### WHAT THE EXERCISE ASKS
Each line of the data below holding the word "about" must be copied.
* * *
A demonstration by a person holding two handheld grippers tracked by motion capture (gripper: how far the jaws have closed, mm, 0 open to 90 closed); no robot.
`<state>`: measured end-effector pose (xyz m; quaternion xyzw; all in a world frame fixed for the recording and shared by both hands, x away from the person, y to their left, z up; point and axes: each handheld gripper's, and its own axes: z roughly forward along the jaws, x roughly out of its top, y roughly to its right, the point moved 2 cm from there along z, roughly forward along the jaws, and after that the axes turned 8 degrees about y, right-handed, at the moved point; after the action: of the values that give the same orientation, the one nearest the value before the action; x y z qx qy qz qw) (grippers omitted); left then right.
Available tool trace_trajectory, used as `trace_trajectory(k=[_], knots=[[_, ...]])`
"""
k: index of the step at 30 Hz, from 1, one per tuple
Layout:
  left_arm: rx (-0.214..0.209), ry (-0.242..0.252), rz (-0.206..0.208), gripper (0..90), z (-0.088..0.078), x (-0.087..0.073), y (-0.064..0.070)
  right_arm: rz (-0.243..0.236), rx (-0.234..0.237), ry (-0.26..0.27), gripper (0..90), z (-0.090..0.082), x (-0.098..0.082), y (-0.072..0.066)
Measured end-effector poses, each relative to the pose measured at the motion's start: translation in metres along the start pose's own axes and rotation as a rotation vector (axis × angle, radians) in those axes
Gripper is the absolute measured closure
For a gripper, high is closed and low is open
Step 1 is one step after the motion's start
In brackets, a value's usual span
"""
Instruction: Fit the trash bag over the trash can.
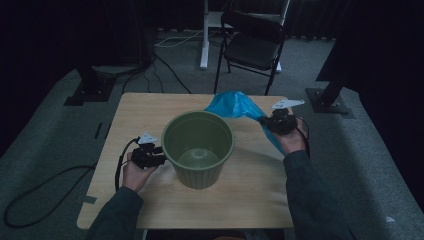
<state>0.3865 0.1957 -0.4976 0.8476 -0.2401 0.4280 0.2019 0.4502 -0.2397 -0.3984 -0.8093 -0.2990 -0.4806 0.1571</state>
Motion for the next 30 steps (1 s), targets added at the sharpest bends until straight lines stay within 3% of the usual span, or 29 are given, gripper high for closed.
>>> trace_trajectory(k=[19, 30], knots=[[-0.004, -0.011, -0.005, 52.4, 0.0, 0.0, 0.0, -0.053, 0.042, 0.09, 89.6, -0.035, 0.033, -0.011], [-0.003, -0.011, -0.003, 52.3, 0.0, 0.0, 0.001, -0.127, 0.092, 0.096, 89.6, -0.044, 0.041, -0.034]])
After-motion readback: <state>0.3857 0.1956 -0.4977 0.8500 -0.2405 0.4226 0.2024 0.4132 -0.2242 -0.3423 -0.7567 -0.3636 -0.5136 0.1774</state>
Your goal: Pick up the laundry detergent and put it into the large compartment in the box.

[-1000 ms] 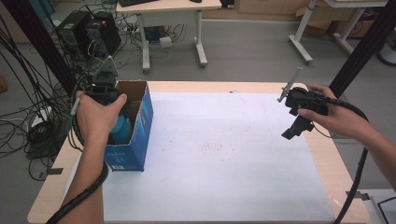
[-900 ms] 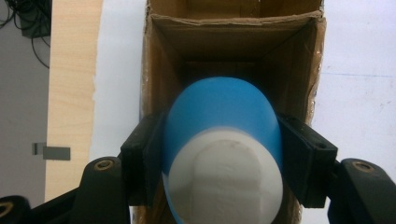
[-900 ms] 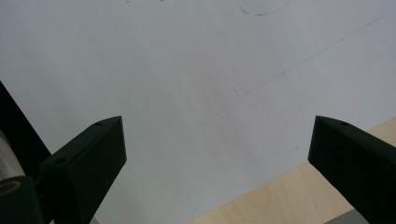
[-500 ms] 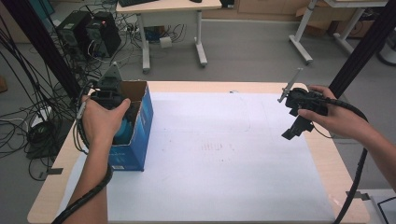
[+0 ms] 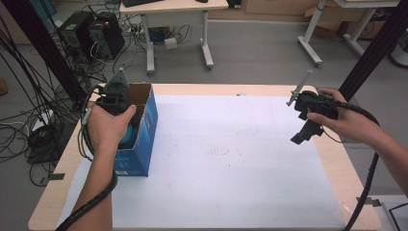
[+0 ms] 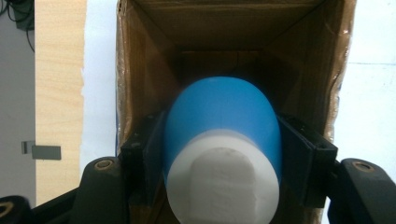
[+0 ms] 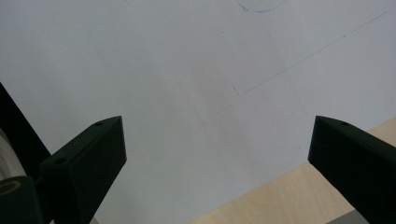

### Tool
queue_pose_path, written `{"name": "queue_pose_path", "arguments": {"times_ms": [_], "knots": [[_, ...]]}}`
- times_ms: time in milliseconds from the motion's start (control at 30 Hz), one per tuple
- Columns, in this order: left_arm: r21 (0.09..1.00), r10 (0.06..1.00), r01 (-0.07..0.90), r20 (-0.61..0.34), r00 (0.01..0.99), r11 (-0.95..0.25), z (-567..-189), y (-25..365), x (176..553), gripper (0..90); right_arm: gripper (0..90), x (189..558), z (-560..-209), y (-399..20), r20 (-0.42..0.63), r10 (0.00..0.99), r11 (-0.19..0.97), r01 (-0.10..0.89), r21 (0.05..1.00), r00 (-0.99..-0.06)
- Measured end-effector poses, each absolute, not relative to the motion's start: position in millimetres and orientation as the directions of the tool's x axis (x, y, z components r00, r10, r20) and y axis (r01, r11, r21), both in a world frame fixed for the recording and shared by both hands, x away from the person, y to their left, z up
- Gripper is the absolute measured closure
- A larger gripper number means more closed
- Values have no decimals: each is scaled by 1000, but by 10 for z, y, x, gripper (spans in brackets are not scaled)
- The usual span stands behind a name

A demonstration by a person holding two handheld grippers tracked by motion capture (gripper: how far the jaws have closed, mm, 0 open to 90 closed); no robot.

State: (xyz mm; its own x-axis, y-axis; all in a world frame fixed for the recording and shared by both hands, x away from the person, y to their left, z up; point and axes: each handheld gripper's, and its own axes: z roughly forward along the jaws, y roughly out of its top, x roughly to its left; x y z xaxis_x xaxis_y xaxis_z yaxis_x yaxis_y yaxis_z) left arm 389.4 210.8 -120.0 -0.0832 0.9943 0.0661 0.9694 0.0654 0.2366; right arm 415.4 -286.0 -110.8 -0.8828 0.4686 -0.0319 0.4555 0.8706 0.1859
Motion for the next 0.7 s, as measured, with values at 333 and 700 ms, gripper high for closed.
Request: {"name": "queue_pose_path", "arguments": {"times_ms": [333,700], "knots": [[232,994,971,71,-78,60,-1214,2094,3927,381,43,4166,-1124,-2857,-31,467,871,454,186,-884],[232,994,970,54,-91,76,-1220,2109,3967,376,43,4168,-1127,-2862,-30,468,870,456,187,-883]]}}
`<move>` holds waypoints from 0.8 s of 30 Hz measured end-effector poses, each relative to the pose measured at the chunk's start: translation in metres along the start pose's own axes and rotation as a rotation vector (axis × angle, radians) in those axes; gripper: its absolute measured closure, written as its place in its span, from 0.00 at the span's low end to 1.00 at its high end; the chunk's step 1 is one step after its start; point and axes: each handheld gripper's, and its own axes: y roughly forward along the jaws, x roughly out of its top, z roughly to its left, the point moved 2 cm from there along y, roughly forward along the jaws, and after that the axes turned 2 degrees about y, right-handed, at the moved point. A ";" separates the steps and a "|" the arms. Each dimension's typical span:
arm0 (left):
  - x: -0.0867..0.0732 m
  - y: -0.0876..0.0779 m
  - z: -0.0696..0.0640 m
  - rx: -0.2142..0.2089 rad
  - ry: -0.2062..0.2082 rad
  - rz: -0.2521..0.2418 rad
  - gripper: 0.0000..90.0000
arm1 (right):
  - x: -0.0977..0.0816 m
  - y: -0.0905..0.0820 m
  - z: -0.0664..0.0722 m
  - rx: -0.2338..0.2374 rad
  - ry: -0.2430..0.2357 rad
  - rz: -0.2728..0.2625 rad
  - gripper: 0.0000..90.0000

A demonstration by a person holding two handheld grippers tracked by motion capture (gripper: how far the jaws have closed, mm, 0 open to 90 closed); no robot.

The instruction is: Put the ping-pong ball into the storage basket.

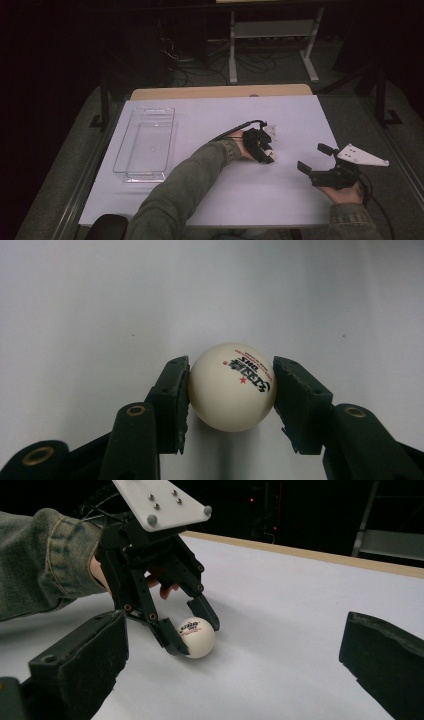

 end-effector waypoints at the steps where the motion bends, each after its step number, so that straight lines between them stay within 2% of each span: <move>1: 0.001 -0.001 0.000 0.003 0.001 -0.001 0.56 | 0.000 0.000 0.000 0.000 0.000 0.000 0.00; 24: 0.008 -0.025 -0.009 0.012 0.017 0.002 0.56 | 0.000 0.003 0.002 0.011 -0.004 0.006 0.00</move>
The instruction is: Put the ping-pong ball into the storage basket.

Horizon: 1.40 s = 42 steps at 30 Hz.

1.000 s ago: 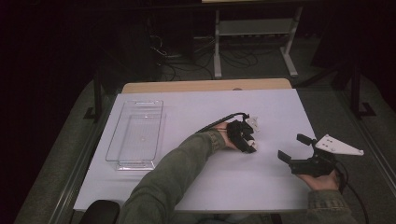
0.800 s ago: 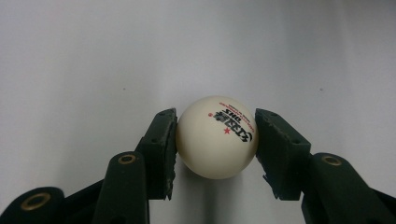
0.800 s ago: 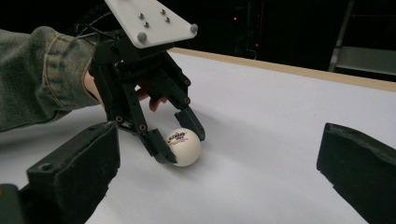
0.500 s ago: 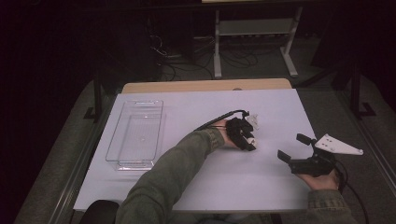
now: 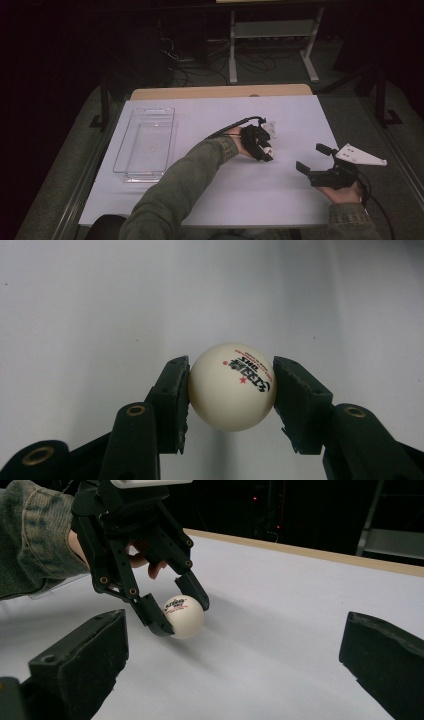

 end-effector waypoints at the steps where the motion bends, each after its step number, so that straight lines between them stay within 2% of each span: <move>1: 0.000 -0.001 0.000 0.001 -0.001 -0.001 0.56 | 0.000 0.000 0.000 0.002 0.001 0.000 0.00; 12: -0.001 -0.014 -0.001 0.007 -0.004 -0.002 0.56 | 0.000 0.003 0.000 0.009 0.001 0.002 0.00; 42: -0.009 -0.058 -0.003 0.058 -0.016 -0.001 0.56 | 0.001 0.005 0.002 0.014 -0.009 0.007 0.00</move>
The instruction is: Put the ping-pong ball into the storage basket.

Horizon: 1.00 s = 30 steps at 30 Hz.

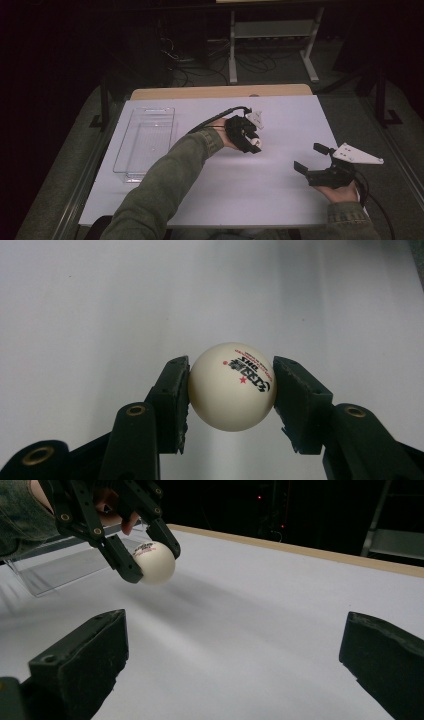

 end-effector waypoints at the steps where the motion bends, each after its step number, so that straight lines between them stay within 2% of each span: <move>1: -0.001 -0.001 0.000 0.000 -0.003 0.001 0.56 | 0.000 0.000 0.000 0.000 -0.001 0.001 0.00; 11: -0.003 -0.011 -0.002 0.012 0.001 0.008 0.56 | 0.000 -0.001 0.001 0.003 -0.004 -0.001 0.00; 12: -0.005 -0.016 -0.003 0.022 0.003 0.008 0.56 | 0.000 -0.001 0.000 0.002 -0.006 -0.001 0.00; 24: -0.009 -0.032 -0.008 0.038 0.017 0.015 0.56 | 0.000 0.000 0.002 0.004 -0.011 0.002 0.00; 30: -0.010 -0.038 -0.014 0.030 0.028 0.019 0.56 | 0.000 0.000 0.002 0.005 -0.010 0.005 0.00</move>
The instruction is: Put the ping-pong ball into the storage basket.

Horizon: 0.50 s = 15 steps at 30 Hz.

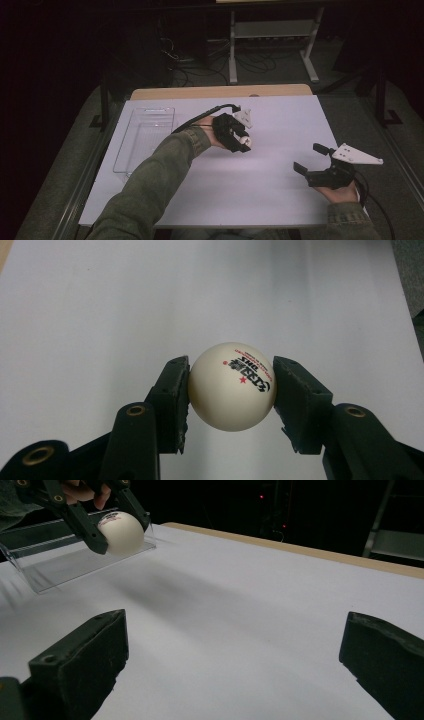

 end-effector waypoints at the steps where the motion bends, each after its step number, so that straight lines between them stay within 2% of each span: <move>1: 0.000 -0.001 -0.001 0.002 0.003 0.001 0.56 | 0.000 0.000 0.000 0.000 0.000 0.000 0.00; 15: -0.010 -0.017 -0.006 0.003 0.000 0.006 0.56 | 0.000 0.001 0.001 0.004 -0.003 0.008 0.00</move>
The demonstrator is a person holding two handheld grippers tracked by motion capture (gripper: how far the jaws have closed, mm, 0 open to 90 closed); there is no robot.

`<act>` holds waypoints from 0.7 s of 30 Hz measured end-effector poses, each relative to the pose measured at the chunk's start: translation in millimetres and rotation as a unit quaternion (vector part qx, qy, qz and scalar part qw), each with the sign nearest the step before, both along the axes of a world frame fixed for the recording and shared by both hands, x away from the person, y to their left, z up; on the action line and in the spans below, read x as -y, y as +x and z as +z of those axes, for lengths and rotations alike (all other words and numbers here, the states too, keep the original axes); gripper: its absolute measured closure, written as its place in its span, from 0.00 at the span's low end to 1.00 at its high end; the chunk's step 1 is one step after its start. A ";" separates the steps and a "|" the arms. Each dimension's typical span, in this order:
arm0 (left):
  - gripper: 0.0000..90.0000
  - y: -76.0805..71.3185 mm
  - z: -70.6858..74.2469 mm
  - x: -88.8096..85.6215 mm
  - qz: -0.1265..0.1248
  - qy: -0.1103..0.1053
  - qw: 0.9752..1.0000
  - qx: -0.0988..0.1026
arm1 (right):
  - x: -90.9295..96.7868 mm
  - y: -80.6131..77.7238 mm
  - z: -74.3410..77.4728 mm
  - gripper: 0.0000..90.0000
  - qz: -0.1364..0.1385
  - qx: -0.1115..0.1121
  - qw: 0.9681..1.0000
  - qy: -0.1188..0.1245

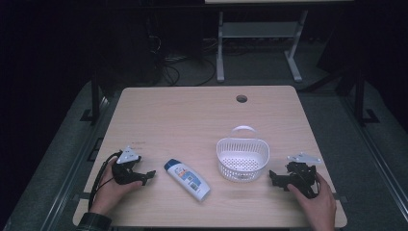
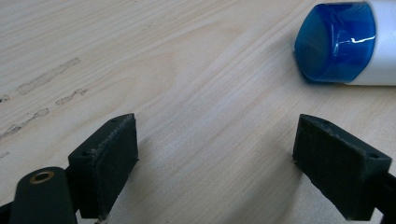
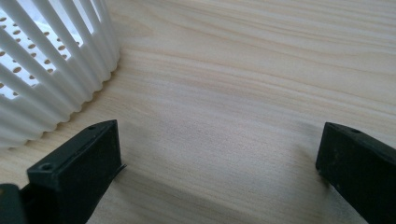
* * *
### OUTPUT OF THE EXERCISE
`<state>`: measured end-effector pose (xyz m; quaternion xyzw; all in a world frame fixed for the recording and shared by both hands, x away from the person, y to their left, z up; point and axes: each handheld gripper's, and its own axes: z roughly forward along the jaws, x roughly out of its top, y roughly to its right, the point moved 2 cm from there along z, roughly forward along the jaws, and after that the axes turned 8 degrees about y, right-handed, at the moved point; after the action: of the values that give the same orientation, the one nearest the value before the action; x y z qx qy qz qw) (grippers omitted); left then right.
`<move>` holds waypoints from 0.8 s of 30 Hz measured end-effector poses, each relative to the pose measured at the chunk's start: translation in metres along the start pose's own axes and rotation as a rotation vector (axis × angle, radians) in those axes; gripper: its absolute measured closure, written as its place in its span, from 0.00 at the span's low end to 1.00 at its high end; the chunk's step 1 is one step after its start; point and axes: each handheld gripper's, and its own axes: y roughly forward along the jaws, x roughly out of its top, z roughly to its left, the point moved 2 cm from there along y, roughly forward along the jaws, and after that the axes turned 2 degrees about y, right-handed, at the moved point. A ";" separates the steps and a "|" the arms. Each dimension's typical span:

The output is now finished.